The Spanish blend rate for ethanol in gasoline dropped sharply in June.
The rate of 3.25pc by volume was the lowest since September 2016 and the second lowest since January 2009, according to strategic reserve Cores. This meant ethanol demand was a little over 10,000t in the month, a decline of 41pc year on year, compared with a drop in gasoline consumption of 23pc on the year to 350,000t (100,000 b/d).
Spain combines all biofuels — biodiesel, hydro-treated vegetable oil (HVO) and ethanol — into a single target. Blenders can create tickets by overblending biodiesel, a market around four times larger that for gasoline in Spain. HVO production and blending has remained consistent during the Covid-19 pandemic and blenders say it is likely some extra HVO blending has tempered the need to use ethanol.

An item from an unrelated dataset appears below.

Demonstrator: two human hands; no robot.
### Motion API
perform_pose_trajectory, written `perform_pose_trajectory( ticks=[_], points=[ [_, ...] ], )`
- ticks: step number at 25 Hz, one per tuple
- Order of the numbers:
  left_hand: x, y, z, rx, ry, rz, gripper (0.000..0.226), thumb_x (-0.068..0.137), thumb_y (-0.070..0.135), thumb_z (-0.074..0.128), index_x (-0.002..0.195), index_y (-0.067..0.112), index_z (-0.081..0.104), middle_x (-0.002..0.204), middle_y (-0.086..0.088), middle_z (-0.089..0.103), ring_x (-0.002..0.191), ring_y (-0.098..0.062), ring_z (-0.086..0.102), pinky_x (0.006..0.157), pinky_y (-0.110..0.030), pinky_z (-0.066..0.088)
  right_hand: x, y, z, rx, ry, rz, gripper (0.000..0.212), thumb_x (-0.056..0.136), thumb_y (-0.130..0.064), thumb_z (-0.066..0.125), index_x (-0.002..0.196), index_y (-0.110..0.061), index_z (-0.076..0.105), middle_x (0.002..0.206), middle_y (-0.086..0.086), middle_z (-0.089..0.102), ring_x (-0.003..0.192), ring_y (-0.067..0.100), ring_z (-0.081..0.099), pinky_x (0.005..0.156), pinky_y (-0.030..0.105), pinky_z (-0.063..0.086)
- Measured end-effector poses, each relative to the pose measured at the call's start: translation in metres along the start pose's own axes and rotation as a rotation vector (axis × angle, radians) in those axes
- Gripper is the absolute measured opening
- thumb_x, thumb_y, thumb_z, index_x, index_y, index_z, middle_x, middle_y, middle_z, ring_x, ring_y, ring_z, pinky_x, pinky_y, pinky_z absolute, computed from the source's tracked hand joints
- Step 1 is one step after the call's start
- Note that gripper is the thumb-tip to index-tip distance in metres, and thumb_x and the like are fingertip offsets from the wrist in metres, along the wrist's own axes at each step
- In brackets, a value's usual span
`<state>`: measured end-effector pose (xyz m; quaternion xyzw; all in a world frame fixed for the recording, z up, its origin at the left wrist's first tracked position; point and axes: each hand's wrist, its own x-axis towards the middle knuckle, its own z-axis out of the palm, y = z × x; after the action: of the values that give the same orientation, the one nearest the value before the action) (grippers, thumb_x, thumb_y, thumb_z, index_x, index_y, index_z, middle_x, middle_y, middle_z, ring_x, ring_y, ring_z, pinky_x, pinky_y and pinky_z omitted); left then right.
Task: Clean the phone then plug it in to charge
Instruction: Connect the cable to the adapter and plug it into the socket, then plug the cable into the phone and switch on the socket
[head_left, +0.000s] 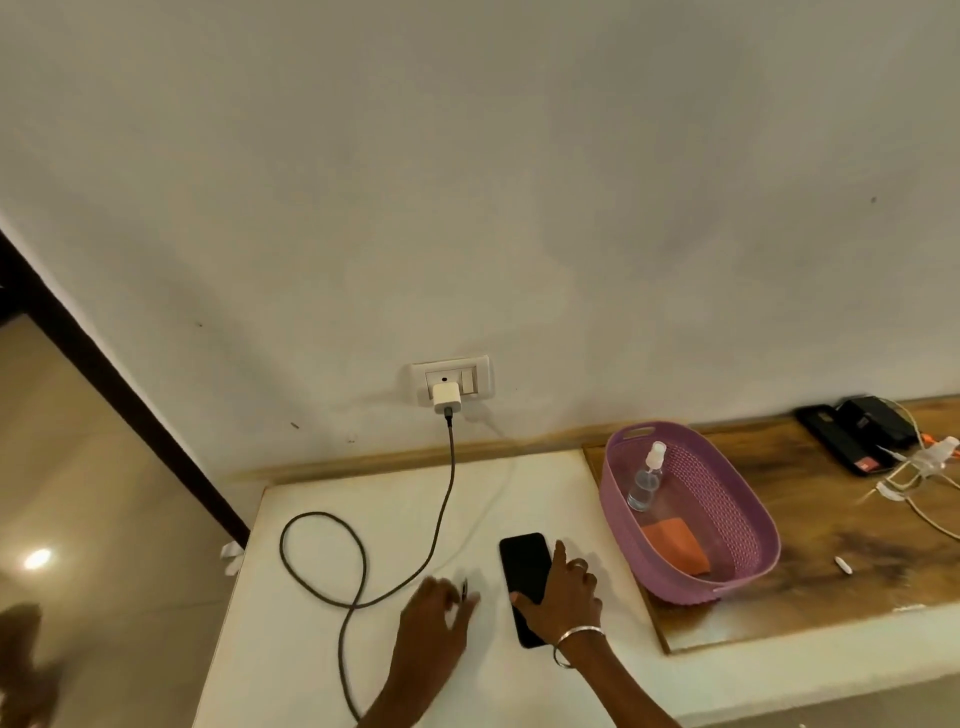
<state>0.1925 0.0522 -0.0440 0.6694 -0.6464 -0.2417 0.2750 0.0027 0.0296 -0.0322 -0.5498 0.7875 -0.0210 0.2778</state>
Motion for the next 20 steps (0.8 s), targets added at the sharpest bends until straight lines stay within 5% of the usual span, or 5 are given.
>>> perform_pose_trajectory(
  ticks=[2, 7, 11, 17, 20],
  points=[
    [-0.016, -0.015, 0.008, 0.15, -0.178, -0.045, 0.032, 0.086, 0.057, 0.058, 0.099, 0.03, 0.05, 0.094, 0.013, 0.045, 0.088, -0.005, 0.05, 0.079, -0.019, 0.039, -0.005, -0.001, 0.005, -0.043, 0.008, 0.038, 0.115, 0.074, -0.066, 0.063, 0.153, -0.012, -0.001, 0.149, 0.015, 0.025, 0.132, 0.034, 0.034, 0.102, 0.045, 0.042],
    [-0.017, 0.008, 0.016, 0.224, -0.286, -0.095, 0.012, 0.098, 0.026, 0.043, 0.106, 0.022, 0.05, 0.109, 0.005, 0.054, 0.11, -0.012, 0.057, 0.09, -0.02, 0.043, -0.008, -0.013, 0.012, -0.063, 0.015, 0.113, 0.109, 0.074, -0.055, 0.07, 0.15, -0.006, 0.009, 0.149, 0.011, 0.024, 0.131, 0.031, 0.034, 0.101, 0.046, 0.043],
    [-0.009, 0.02, 0.009, 0.087, -0.222, -0.228, 0.007, 0.098, 0.019, 0.045, 0.093, 0.022, 0.041, 0.098, 0.005, 0.053, 0.099, -0.013, 0.059, 0.08, -0.02, 0.041, -0.003, -0.017, 0.01, 0.025, -0.034, 0.211, 0.113, 0.063, -0.049, 0.079, 0.147, -0.01, 0.013, 0.147, 0.01, 0.023, 0.13, 0.032, 0.035, 0.101, 0.048, 0.043],
    [-0.006, 0.023, 0.003, -0.197, -0.14, -0.373, 0.018, 0.094, 0.003, 0.052, 0.106, 0.01, 0.064, 0.088, -0.01, 0.071, 0.081, -0.025, 0.067, 0.081, -0.029, 0.052, -0.005, -0.011, 0.019, 0.125, -0.092, 0.192, 0.128, 0.062, -0.051, 0.08, 0.151, -0.009, -0.003, 0.144, 0.01, 0.035, 0.125, 0.03, 0.049, 0.105, 0.043, 0.043],
    [-0.007, 0.032, -0.003, -0.289, -0.095, -0.438, 0.025, 0.092, 0.004, 0.054, 0.106, 0.015, 0.071, 0.076, -0.001, 0.067, 0.076, -0.021, 0.064, 0.076, -0.025, 0.049, -0.013, -0.006, 0.012, 0.223, -0.126, 0.177, 0.126, 0.056, -0.047, 0.081, 0.148, -0.009, 0.004, 0.137, 0.01, 0.044, 0.12, 0.029, 0.055, 0.1, 0.037, 0.048]
  ],
)
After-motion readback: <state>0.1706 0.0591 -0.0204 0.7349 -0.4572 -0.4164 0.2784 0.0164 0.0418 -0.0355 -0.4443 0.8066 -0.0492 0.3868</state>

While HVO can essentially be blended without limit into diesel, ethanol can be blended to a maximum of 7pc in calorific terms.
Just under 70,000t of ethanol was blended into gasoline in the first half of the year, or just under 4pc by volume, compared with over 105,000t blended in January-June last year.
Apparent output — assessed using import, export and demand — was 20,000t, up from 18,000t in May. Dominant domestic producer Vertex cut output in April as demand fell because of pandemic-related movement restrictions. Production appears to have been stable in July and so far in August. Shipping records show cargoes moved by Vertex from its units at Coruna and Cartagena, including 4,000t from the former to Huelva at the start of this month.